HTT scaling is a function of the PLL chip used that actually generates those clocks. This is the one from my M5A97 EVO R1.0 board:








It generates clocks for both the CPU and the SB(since both connect using HTT)

I've seen x6 chips hit over 350 HTT. PLL used is a big part of that, but as mentioned, it's probably a chip limit, although 300 MHz is by no means the maximum for those chips.




OneMoar said:


> your cpu is currently drawing about a 140 to  160 watts(160 if you vcore is >1.50) that motherboard is rated for a MAX of 95 Watts its a cheap board
> when IT blows you will be lucky if it doesn't take the CPU outwith it
> NEVER oc a high-TDP chip on a cheap board thats just asking for trouble




No. Just no. 95W.....you are very much wrong. Where did you get THAT from? :shadedshu


The board supports all AM3+ chips(including 140W x4 BE 965), plus OC.

I mean really, just check the QVL:

http://www.asus.com/Motherboards/AMD_AM3Plus/M5A97_EVO_R20/#CPUS


----------



## OneMoar (Dec 28, 2012)

cadaveca said:


> HTT scaling is a function of the PLL chip used that actually generates those clocks. This is the one from my M5A97 EVO R1.0 board:
> 
> http://www.techpowerup.com/reviews/ASUS/M5A97_EVO/images/ics_controller.jpg
> 
> ...



the 'speed' of the host-clock is just that a CLOCK its what the cpu uses to keep in'in step
200 x 13.5 = 2700 (proc speed)
200 x 10 = 2000 (HT/NB speed)
dave is right. tho the problem IS two fold the cpu is probably hitting a power supply/stability wall and the motherboard isn't liking that hostclock set so high because it has a affect on other components
the R2.0 is a garbage com-paired to the 1.0 they cut a bunch of function from it to lower costs


----------



## OneMoar (Dec 28, 2012)

cadaveca said:


> HTT scaling is a function of the PLL chip used that actually generates those clocks.
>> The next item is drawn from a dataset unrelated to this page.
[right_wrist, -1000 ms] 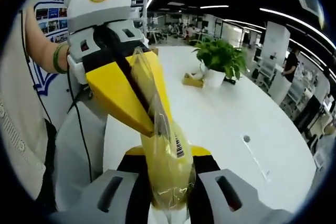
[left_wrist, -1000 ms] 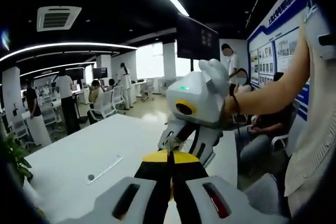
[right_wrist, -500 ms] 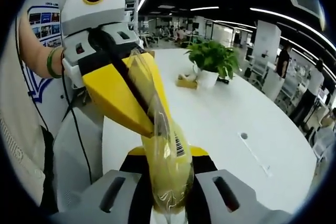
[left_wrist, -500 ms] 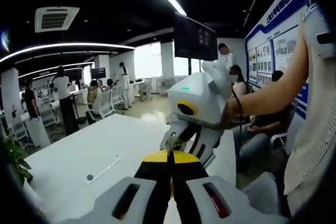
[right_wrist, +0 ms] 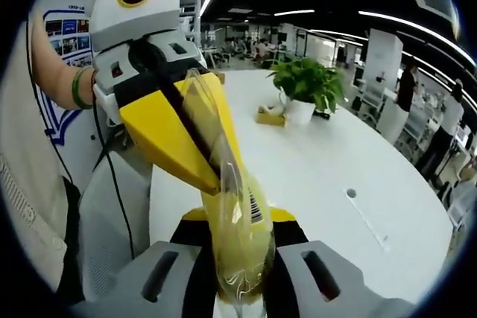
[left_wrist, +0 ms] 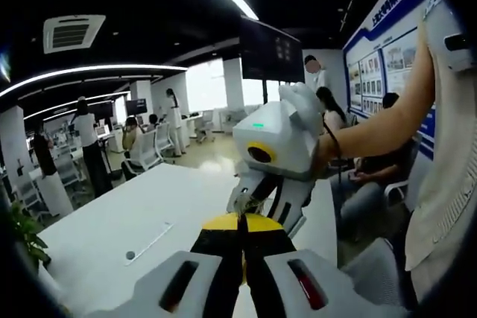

This is the one from my M5A97 EVO R1.0 board:
> 
> http://www.techpowerup.com/reviews/ASUS/M5A97_EVO/images/ics_controller.jpg
> 
> ...




Orly so they added support because I had a R2.0 for about a week before I bought this and was told by ASUS support that it didn't support 125TDP because my Phenom II would't post in it so someone someplace is lieing ...
I quit reading the QVL's when vendors starting listing 125TDP on boards with 4+1 phase VRM's
and the Op Says his board is 4+2 so its either NOT a m5A97 EVO or hes wrong
even assuming that the board is capable of outputting a sustained 140 the Op is exceeding that by at least 15-40W(depending on what his vcore is) granted not a whole lot but on a "4+2/6Phase" thats pushing your luck in my book hell I keep a eye on my 8+2's on this board if its one thing you don't wanna go chancing its the VRM's
edit the board is indeed 4+2 tho the vrm database on overclock.net says it should handle the strain they don't say what chip and at what speed they tested at


----------



## PAPADOC (Dec 28, 2012)

OneMoar said:


> your cpu is currently drawing about a 140 to  160 watts(160 if you vcore is >1.50) that motherboard is rated for a MAX of 95 Watts its a cheap board
> when IT blows you will be lucky if it doesn't take the CPU outwith it
> NEVER oc a high-TDP chip on a cheap board thats just asking for trouble



This board supports max 140 watts TDP

source:

http://www.asus.com/Motherboards/AMD_AM3Plus/M5A97_R20/#specifications

http://www.overclock.net/t/946407/amd-motherboards-vrm-info-database

but yeah i forgot about going over 140 watts , hehe got to check that tonight


----------



## cadaveca (Dec 28, 2012)

OneMoar said:


> Orly so they added support because I had a R2.0 for about a week before I bought this and was told by ASUS support that it didn't support 125TDP because my Phenom II would't post in it so someone someplace is lieing ...
> I quit reading the QVL's when vendors starting listing 125TDP on boards with 4+1 phase VRM's
> and the Op Says his board is 4+2 so its either NOT a m5A97 EVO or hes wrong
> even assuming that the board is capable of outputting a sustained 140 the Op is exceeding that by at least 15-40W(depending on what his vcore is) granted not a whole lot but on a "4+2/6Phase" thats pushing your luck in my book hell I keep a eye on my 8+2's on this board if its one thing you don't wanna go chancing its the VRM's
> edit the board is indeed 4+2 tho the vrm database on overclock.net says it should handle the strain they don't say what chip and at what speed they tested at




I am not sure why ASUS would have told you that, since this board has supported all CPUs since it was launched, on the first BIOS.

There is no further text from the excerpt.